Just to say that I decided to replace my front disks and front and rear pads this weekend - last MOT inspector almost a year ago was not happy with my front disks at all so I thought I'd save *some* hassle and cost for the up and coming MOT.
The front brake pads nice and simple undo 2 x 13mm bolts, slide the caliper off and you can get to the pads.
The front disks are nice and simple too - 2 x 15mm bolts to hold the brake caliper carrier (yes I know there is a technical phrase for it..) need undoing, and the disk just slides off the bolts.
My front disks were corroded really heavily through the vents so with hindsight I'm not surprised the MOT inspector complained last year :-)
The back brakes are more complicated because of the handbrake mechanism.. (ALWAYS CHOCK THE FRONT WHEELS AND PUT THE CAR IN PARK, OR 1ST GEAR BEFORE RELEASING THE HANDBRAKE FOR THIS!) release the handbrake and then remove one 13mm bolt at the top, and then use a 13mm open spanner to remove what looks like a small wheel from the bottom (again there is obviously a reason for the wheel but I have no idea..) you can then remove the caliper, resting it on top of the axle (more limited movement on it than the front due to the additional cables.
Replacing the pads is as simple as the front ones, but each piston has to be wound in not pushed.. and here is the possible mistake, and fix.. the pistons can be rotated using an open ended spanner as this can get through the gaps in the caliper and connect with the two slots in the piston, and if you feed another spanner through its ring end you can turn the piston.. I had some confusion because US and UK cars differ in sides and everyone seems to refer to turning one of them clockwise and the other anticlockwise it gets confusing and you can end up with a piston sticking out a lot lol.. you specifically need to rotate them towards the front of the car.. ie so the top half is moving towards the front of the car as it rotates.
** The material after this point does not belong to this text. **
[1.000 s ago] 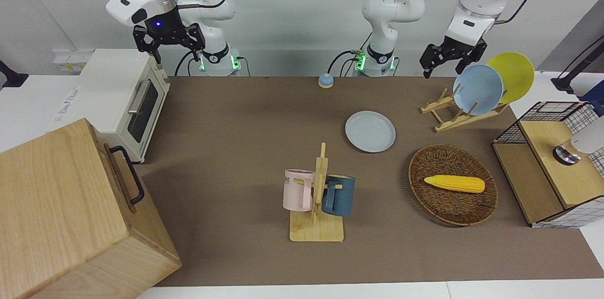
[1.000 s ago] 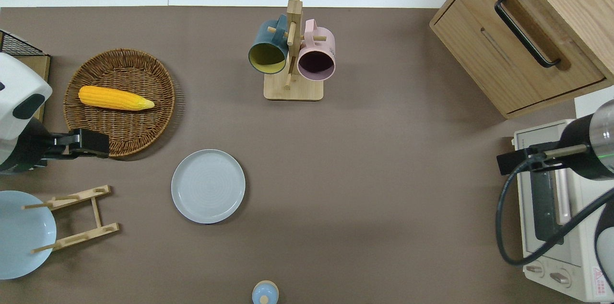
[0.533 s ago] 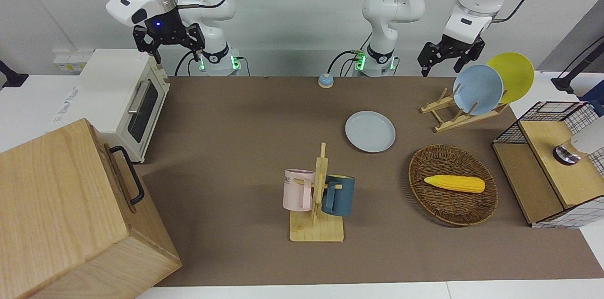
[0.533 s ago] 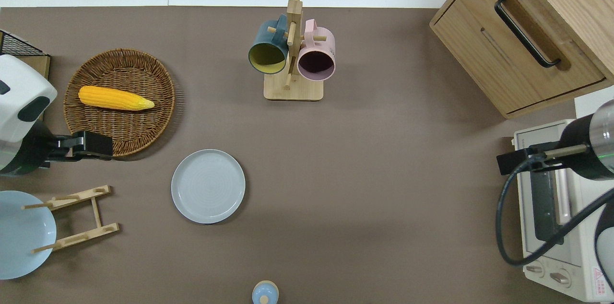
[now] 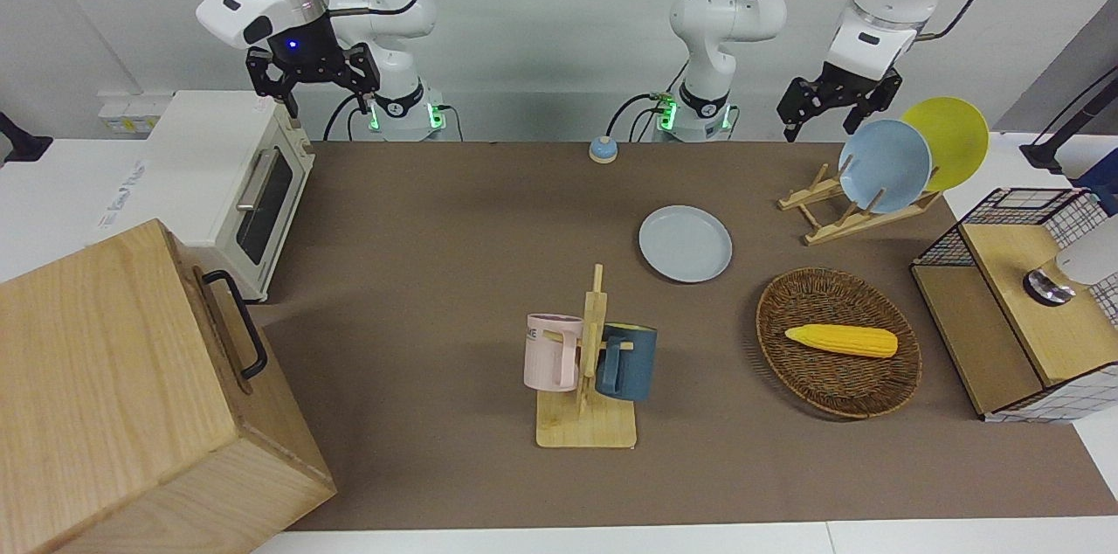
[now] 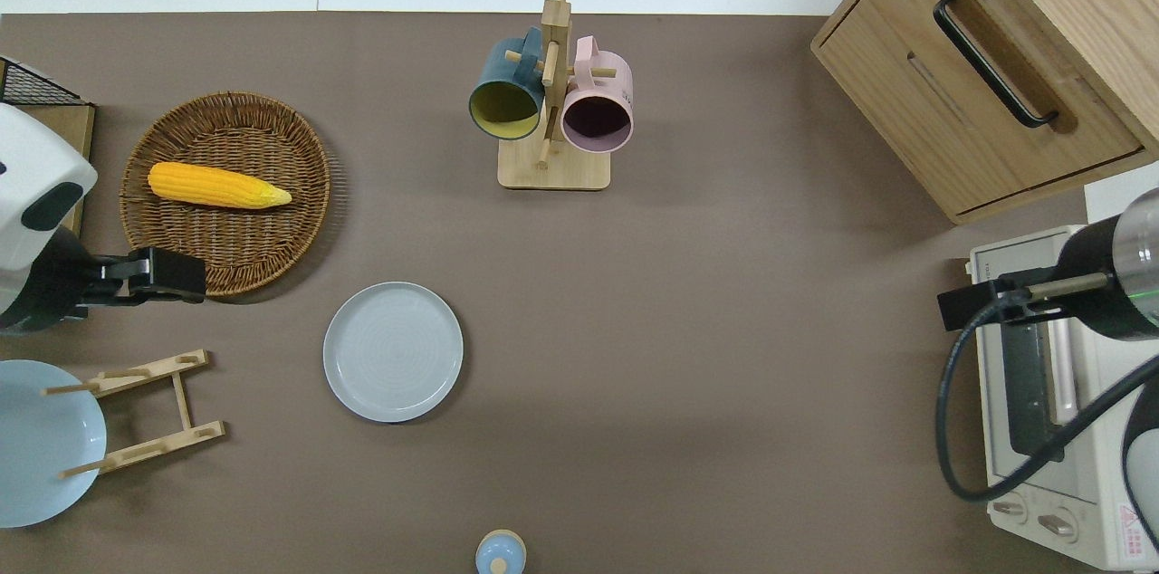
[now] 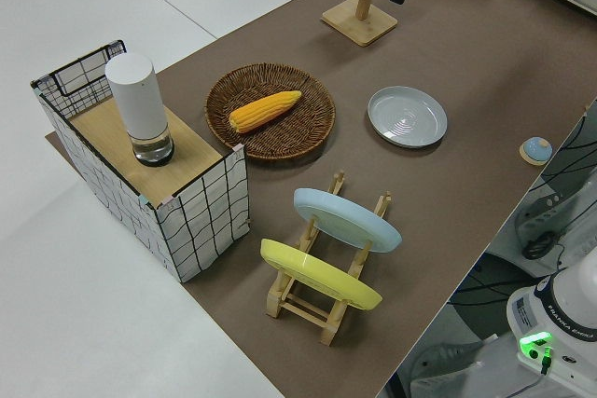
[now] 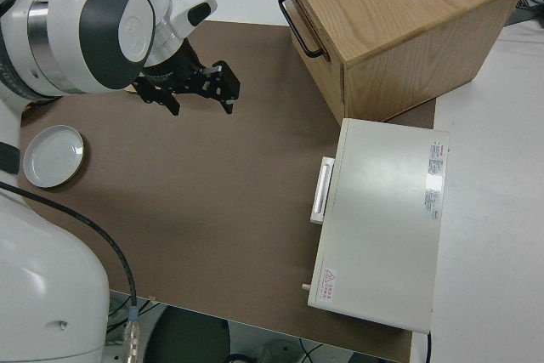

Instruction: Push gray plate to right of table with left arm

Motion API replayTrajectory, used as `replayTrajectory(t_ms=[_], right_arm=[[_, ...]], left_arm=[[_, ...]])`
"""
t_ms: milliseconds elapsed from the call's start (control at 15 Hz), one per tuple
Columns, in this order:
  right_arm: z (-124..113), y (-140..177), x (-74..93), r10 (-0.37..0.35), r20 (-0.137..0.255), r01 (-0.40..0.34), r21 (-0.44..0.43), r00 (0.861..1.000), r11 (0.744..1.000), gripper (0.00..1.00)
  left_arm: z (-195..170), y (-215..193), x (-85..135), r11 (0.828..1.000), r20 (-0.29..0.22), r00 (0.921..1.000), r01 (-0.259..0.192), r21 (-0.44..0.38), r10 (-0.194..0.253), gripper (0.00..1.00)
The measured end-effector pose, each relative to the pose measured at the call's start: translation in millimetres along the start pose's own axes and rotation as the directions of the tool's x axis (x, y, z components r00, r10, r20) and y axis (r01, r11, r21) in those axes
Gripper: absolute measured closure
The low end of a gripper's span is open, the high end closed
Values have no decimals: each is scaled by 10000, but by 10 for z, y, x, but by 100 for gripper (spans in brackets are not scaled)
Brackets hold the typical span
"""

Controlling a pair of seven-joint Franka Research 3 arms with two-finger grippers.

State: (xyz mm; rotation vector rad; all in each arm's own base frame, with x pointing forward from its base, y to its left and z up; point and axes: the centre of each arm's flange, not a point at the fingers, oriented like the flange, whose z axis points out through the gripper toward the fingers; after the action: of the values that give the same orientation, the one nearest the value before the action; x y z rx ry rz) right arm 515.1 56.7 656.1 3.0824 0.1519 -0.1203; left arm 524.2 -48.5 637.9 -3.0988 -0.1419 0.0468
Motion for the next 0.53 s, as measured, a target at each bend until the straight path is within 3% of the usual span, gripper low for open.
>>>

Additionally I have discovered they can stick.. ie rotate but not obviously move inwards so you need to apply a degree of pressure as you go..
If you are looking at the timing to do front and back pads and front disks - due to a rear piston sticking and some confusion it took me 3 hours but next time I think it will be about 2 hours now I understand the possible issues.
After doing the brakes do the usual pedal pumping after starting the engine and the same thing with the handbrake.. initially the handbrake travel is huge but after a short while it settles down to the usual 6 clicks.

I hope my experience is of use to anyone considering doing all the pads and front disks... I'm not at all mechanically minded as anyone on here who knows me will tell you .. but all in this cost me about £140.. in a dealer or even a Kwik fit it would have been a lot more and I need to save my money for the MOT bill I'm expecting lol
 

Last edited by SteveSheldon; 09-01-2014 at 05:31 AM.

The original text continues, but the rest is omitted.